Microsoft’s Ain’t the Gorilla No More

I was surprised at Microsoft’s recent layoff news:  (a) this is their first major layoff, and (b) they’re only laying off 5%.  The financial analysts are calling this the indicator of general technology/software woes.

The technology sector is definitely challenged, but Microsoft’s problems are quite unique. They’re an old-line software company with a market structure and core business changing out from under them:

  • Most high-volume, general purpose software components (e.g. OS, productivity, etc.) will be free or pseudo-free (ad supported).    Key exceptions:   games, and small apps (e.g. $1 iPhone apps).
  • Most apps will be delivered as on-line services, with subscription or ad-based revenue models.   Exceptions:   apps needing heavy client-side interactivity, computation or data manipulation (e.g. PhotoShop).
  • Many software companies won’t sell software at all, they’ll sell the value the software generates (e.g. Google, Kayak.com, etc.)
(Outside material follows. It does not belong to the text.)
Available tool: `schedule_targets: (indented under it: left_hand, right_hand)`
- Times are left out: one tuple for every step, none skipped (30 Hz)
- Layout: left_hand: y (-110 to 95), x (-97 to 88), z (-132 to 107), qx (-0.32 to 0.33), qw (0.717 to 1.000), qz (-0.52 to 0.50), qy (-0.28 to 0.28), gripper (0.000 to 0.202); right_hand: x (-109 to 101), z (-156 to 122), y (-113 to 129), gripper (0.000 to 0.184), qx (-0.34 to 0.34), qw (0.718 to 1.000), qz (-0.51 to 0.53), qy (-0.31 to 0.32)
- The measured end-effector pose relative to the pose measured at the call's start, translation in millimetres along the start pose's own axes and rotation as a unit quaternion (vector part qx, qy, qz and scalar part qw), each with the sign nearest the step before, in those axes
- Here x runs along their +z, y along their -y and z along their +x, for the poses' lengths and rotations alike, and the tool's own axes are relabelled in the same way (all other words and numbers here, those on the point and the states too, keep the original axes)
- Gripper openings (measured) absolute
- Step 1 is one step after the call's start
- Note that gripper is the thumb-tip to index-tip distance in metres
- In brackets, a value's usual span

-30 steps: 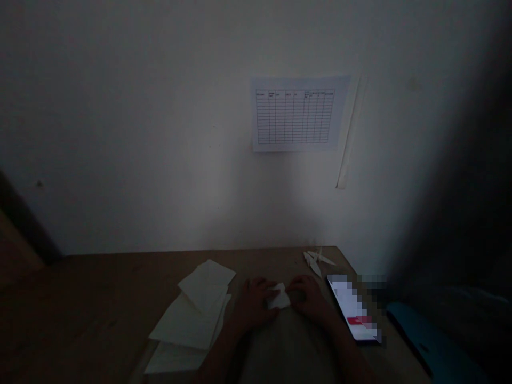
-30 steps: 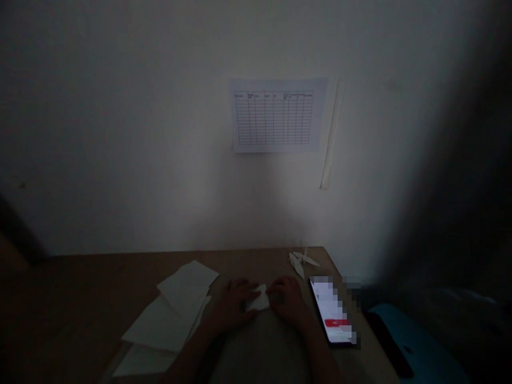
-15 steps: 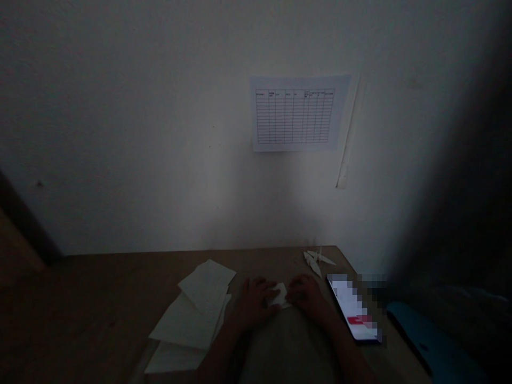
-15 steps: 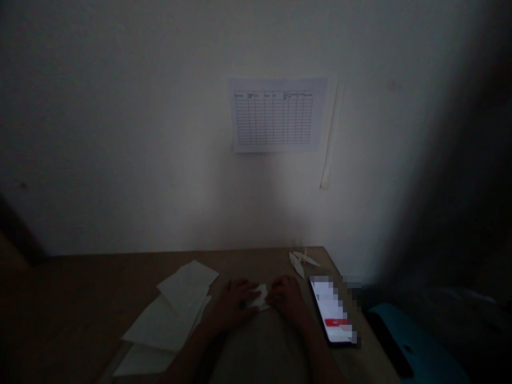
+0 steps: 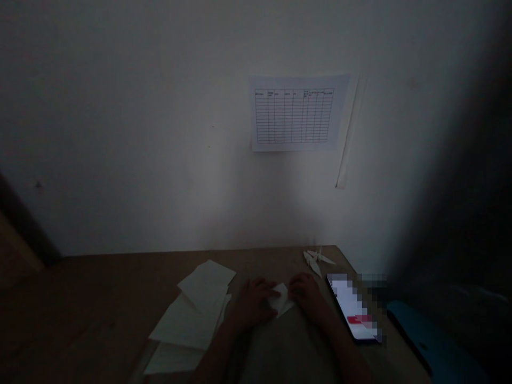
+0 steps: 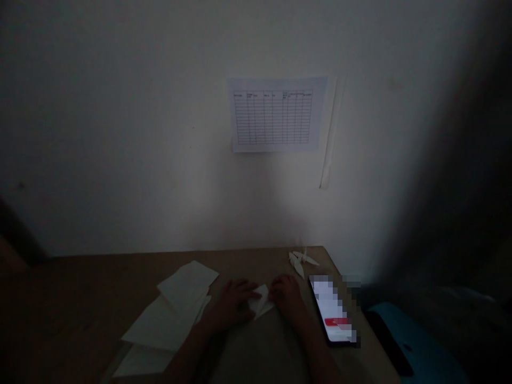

Microsoft has cash and a huge installed base, so they’re not going away anytime soon.  But market structure changes are the toughest transitions for any company to navigate, and Microsoft hasn’t yet done a great job showing they’re up to the task.  Witness:  botched discussions with Yahoo, and I’m still amazed that Microsoft hasn’t jumped on a app store for Windows that makes it ridiculously easy to find, buy and install small-dollar applets.

My bet:  without bold moves, they gradually fade to an “inertia existence” (e.g. IBM, Sun), without the margins typically enjoyed by the gorilla.